_ABOUT THIS EXERCISE_
Some lines in the listing hold the word "white". Return each of them.

DATA FOR THIS TASK section start

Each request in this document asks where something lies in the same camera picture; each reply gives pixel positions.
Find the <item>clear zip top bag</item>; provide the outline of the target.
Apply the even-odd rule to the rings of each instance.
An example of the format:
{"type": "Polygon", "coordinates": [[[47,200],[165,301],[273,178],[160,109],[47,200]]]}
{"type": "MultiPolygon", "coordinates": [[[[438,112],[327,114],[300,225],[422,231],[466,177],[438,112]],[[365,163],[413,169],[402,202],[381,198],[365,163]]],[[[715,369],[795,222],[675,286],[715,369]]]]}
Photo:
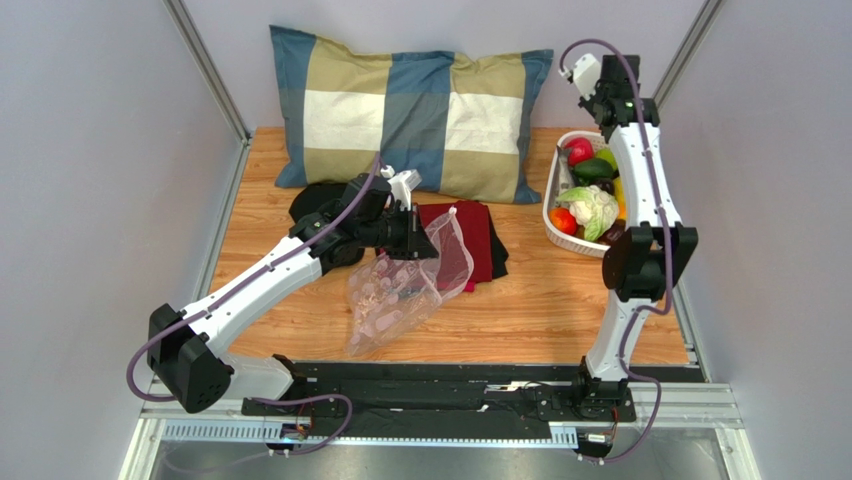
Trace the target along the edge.
{"type": "Polygon", "coordinates": [[[369,354],[416,329],[467,286],[474,261],[464,244],[457,207],[431,221],[425,233],[437,249],[436,258],[403,261],[381,254],[350,275],[348,356],[369,354]]]}

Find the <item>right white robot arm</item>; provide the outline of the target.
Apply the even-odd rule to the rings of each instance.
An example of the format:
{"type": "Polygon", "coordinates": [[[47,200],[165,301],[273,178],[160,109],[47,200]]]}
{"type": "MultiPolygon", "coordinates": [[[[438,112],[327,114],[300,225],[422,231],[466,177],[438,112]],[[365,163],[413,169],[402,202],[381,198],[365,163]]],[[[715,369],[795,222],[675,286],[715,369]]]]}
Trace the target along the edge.
{"type": "Polygon", "coordinates": [[[683,224],[669,194],[657,106],[639,96],[638,72],[636,55],[586,54],[570,70],[581,107],[614,154],[627,207],[626,231],[603,257],[603,323],[571,387],[572,407],[584,419],[627,404],[638,335],[650,314],[670,310],[671,291],[698,244],[696,228],[683,224]]]}

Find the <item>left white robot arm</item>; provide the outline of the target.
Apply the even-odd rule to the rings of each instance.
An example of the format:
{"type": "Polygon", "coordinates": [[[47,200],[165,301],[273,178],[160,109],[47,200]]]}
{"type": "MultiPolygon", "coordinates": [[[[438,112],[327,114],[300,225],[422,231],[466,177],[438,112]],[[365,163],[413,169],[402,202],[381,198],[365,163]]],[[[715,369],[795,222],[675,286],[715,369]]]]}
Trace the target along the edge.
{"type": "Polygon", "coordinates": [[[420,181],[415,170],[362,173],[224,287],[181,309],[155,309],[143,355],[168,393],[154,401],[175,401],[195,414],[222,399],[282,398],[294,382],[291,367],[231,355],[231,344],[288,295],[357,263],[367,249],[414,265],[437,257],[411,201],[420,181]]]}

DATA FOR THIS TASK section end

_RESULT OF THE EXERCISE_
Find the <item>right white robot arm</item>; provide the outline of the target.
Find the <item>left white robot arm</item>; provide the outline of the target.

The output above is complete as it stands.